# [PROBLEM STATEMENT]
This exercise calls for a copy of every line in the listing below that carries the word "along".

# [DATA EXCERPT]

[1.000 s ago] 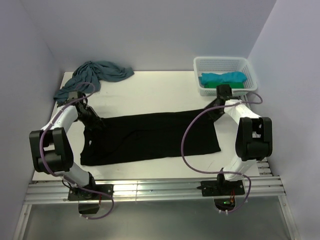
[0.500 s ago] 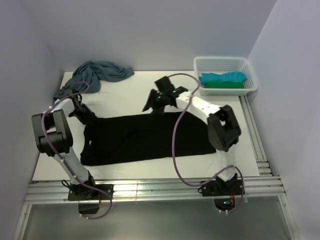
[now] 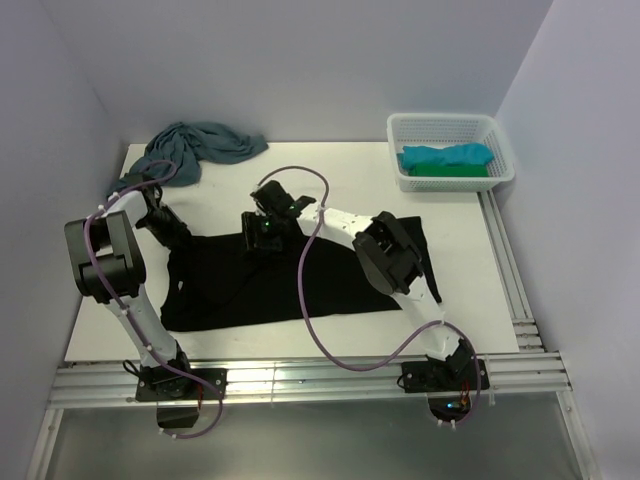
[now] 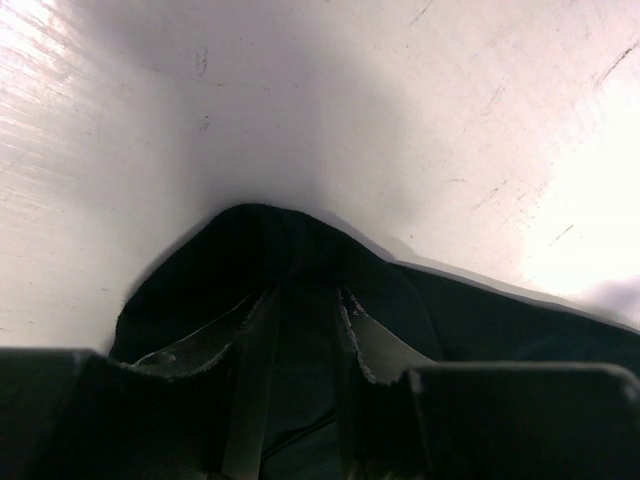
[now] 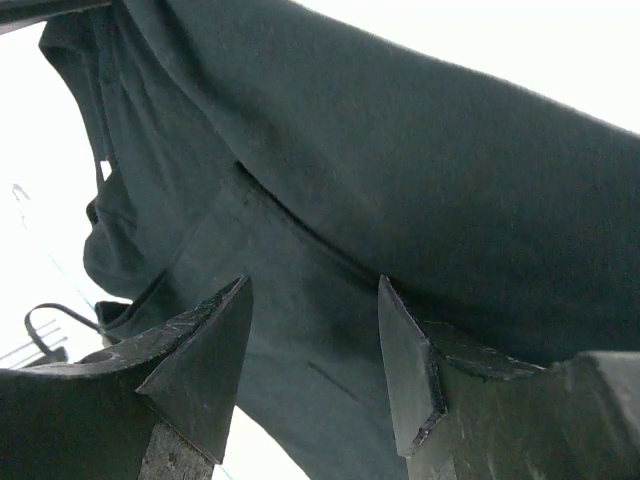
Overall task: Roll the t-shirts
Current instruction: Fold the tshirt
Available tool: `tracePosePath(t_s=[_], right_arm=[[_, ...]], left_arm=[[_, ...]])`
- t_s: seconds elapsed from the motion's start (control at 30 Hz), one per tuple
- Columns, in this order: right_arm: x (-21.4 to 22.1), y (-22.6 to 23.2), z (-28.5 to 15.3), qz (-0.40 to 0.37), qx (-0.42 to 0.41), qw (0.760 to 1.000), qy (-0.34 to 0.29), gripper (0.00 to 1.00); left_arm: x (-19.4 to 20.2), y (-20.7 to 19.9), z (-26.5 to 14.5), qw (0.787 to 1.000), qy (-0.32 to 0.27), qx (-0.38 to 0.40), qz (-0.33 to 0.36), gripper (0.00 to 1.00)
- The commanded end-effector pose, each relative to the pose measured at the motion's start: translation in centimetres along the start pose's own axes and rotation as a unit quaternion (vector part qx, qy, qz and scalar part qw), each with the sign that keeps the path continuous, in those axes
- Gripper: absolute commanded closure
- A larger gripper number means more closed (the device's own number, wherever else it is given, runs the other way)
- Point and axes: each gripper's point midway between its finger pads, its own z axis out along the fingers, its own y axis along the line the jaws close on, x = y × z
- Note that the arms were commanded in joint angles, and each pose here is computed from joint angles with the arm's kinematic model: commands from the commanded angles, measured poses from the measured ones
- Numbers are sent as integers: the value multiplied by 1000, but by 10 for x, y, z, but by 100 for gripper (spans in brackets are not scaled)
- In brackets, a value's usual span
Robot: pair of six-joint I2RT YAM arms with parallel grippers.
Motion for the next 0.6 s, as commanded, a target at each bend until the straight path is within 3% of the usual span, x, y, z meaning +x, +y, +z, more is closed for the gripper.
tracePosePath(t_s=[0.0, 0.57], right_arm=[[-29, 26, -9, -61, -33, 997, -40, 39], [-35, 45, 6, -142, -4, 989, -51, 44]], left_arm=[[-11, 13, 6, 1000, -7, -29, 5, 67], [-8, 5, 3, 1000, -8, -14, 3, 67]])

# [RESPONSE AREA]
- The commanded end-effector pose, each relative to the pose measured at the motion's start: translation in centimetres along the start pose's own axes and rotation as a unit quaternion (vector part qx, qy, qz and scalar part qw), each with the sign that keeps the path continuous, in those axes
- Point and axes: each gripper's point midway between its finger pads, its own z axis out along the fingers, its own y axis along the line the jaws close on, x = y × z

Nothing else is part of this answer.